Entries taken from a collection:
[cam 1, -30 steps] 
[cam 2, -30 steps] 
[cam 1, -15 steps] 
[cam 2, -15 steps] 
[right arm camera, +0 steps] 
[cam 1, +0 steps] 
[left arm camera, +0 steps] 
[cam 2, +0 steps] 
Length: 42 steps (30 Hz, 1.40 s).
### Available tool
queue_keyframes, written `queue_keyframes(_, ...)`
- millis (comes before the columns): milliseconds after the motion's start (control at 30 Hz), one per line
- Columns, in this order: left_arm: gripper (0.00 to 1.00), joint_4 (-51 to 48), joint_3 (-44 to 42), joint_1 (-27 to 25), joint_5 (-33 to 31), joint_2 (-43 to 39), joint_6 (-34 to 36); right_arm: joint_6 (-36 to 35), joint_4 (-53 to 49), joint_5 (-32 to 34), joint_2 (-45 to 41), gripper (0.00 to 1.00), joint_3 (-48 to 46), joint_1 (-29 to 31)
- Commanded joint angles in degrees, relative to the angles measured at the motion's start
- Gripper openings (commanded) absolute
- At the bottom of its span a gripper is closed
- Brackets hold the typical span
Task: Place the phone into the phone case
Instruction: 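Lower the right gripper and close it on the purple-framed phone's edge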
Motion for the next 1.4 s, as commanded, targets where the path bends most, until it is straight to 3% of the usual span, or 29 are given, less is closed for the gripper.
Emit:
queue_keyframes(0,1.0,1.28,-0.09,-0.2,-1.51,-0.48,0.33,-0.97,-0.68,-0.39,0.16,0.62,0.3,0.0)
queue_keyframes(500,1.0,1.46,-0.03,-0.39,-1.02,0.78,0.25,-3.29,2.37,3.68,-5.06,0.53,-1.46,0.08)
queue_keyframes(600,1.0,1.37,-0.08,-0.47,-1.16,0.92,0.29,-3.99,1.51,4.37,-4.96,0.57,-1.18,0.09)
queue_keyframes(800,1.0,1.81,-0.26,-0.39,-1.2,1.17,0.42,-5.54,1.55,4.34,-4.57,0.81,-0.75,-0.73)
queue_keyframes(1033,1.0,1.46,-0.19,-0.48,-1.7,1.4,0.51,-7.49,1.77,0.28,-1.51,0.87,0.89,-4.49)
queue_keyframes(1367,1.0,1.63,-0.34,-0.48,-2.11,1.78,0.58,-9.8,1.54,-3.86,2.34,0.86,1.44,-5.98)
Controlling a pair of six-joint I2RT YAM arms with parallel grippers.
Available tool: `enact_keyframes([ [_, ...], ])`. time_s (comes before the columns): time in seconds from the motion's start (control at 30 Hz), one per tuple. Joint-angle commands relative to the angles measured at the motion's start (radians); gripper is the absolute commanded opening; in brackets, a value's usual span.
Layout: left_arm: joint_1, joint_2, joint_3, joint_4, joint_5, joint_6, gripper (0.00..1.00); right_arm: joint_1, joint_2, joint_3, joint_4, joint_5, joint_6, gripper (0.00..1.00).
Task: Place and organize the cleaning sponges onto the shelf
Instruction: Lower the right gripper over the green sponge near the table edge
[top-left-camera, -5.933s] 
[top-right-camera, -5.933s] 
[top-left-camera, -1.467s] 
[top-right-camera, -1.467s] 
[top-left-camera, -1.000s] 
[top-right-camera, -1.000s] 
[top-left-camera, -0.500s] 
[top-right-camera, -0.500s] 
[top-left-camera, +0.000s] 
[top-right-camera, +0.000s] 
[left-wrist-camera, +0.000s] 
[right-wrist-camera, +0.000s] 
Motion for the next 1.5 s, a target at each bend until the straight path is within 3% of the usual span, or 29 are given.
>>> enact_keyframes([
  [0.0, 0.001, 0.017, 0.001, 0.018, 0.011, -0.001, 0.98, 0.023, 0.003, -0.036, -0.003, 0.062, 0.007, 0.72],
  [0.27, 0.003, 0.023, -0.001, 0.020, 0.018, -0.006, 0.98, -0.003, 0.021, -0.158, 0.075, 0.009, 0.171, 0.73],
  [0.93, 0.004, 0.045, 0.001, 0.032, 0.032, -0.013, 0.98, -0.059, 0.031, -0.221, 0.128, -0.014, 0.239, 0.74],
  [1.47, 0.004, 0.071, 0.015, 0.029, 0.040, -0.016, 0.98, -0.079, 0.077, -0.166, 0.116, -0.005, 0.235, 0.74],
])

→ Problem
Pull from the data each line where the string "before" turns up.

→ Output below
- millis (comes before the columns): milliseconds after the motion's start (control at 30 Hz), one per line
Available tool: `enact_keyframes([ [_, ...], ])`. time_s (comes before the columns): time in seconds from the motion's start (control at 30 Hz), one per tuple. Joint-angle commands relative to the angles measured at the motion's start (radians); gripper is the absolute commanded opening; in brackets, a value's usual span.

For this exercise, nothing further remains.